On Jan 9, 2020, researchers at Pro. Xu’s lab published an article entitled “MCPIP1 inhibits Hepatitis B virus replication by destabilizing viral RNA and negatively regulates the virus-induced innate inflammatory responses” in Antiviral Research.
Monocyte chemotactic protein-induced protein 1 (MCPIP1) is an inflammatory regulator in immune response. Recently, MCPIP1 has also been identified as a host antiviral factor against certain virus infection including human immunodeficiency virus, dengue virus and hepatitis C virus. However, whether MCPIP1 could restrict the replication of hepatitis B virus (HBV), a DNA pararetrovirus belonging to Hepadnaviridae family, has not been investigated. In this study, we found that MCPIP1 expression was up-regulated in mouse livers upon acute HBV replication and in HBV-replicated hepatoma cells or HBV-stimulated macrophages. Enforced MCPIP1 expression by hydrodynamic DNA injection in vivo significantly inhibited HBV replication in the mouse livers. Then in vitro studies by overexpression or knockdown assays in cell-lines identified the direct antiviral effect of MCPIP1 on HBV replication. RNA immunoprecipitation and decay assay further suggested that MCPIP1 potently restricted HBV replication through directly binding viral RNA and degrading RNA via its RNase activity, but not deubiquitinase activity. Moreover, we further verified that MCPIP1 negatively regulated HBV-induced proinflammatory cytokines, such as IL-1β, TNF-α and IL-6 in macrophages. Taken together, our data expand MCPIP1's range of viral targets to DNA virus and also demonstrate the negative regulatory role of MCPIP1 in suppressing virus-induced inflammatory response, suggesting MCPIP1 as a potential therapeutic target for treating HBV related diseases via inducing a host defense against HBV and reducing inflammatory injury meanwhile.

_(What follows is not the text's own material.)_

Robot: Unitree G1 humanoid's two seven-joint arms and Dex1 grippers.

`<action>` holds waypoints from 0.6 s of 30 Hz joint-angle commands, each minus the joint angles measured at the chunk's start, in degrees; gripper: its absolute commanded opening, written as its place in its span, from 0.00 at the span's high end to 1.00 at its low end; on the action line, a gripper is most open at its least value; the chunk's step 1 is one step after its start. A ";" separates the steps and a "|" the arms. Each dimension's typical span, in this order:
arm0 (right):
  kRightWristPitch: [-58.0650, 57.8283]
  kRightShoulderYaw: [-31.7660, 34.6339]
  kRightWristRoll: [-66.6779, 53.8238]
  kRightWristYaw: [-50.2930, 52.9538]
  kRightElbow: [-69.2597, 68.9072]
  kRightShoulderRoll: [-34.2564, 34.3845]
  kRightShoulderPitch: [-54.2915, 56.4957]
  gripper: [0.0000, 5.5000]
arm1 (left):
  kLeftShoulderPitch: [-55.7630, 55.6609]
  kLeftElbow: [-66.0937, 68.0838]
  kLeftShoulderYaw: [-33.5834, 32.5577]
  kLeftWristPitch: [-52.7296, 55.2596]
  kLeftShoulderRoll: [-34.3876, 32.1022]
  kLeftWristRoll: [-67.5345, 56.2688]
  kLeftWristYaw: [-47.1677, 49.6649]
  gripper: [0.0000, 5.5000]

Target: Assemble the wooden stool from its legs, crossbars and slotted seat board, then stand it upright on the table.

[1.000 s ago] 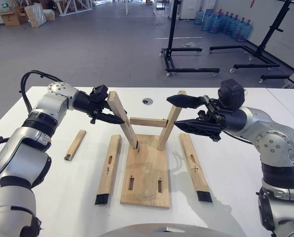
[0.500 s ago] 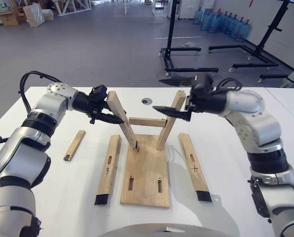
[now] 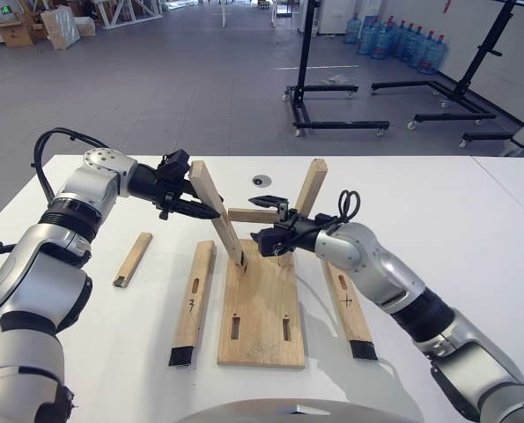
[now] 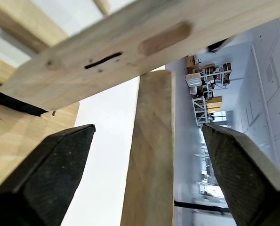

Associated Prof. Min Li is the co-first author and co-corresponding authors. Dr. Candidate Jie Yang is co-first author. Prof. Wei Xu is the corresponding author. This work was supported by Chinese National Natural Science Foundation of China (31400769, 31870903, 31870868, and 31670930), Jiangsu Province Natural Science Foundation (BK20140371) and Jiangsu Postdoctor Science Foundation (1402176C), Priority Academic Program Development of Jiangsu Higher Education Institutions (PARD) and Jiangsu Provincial Innovative Research Team.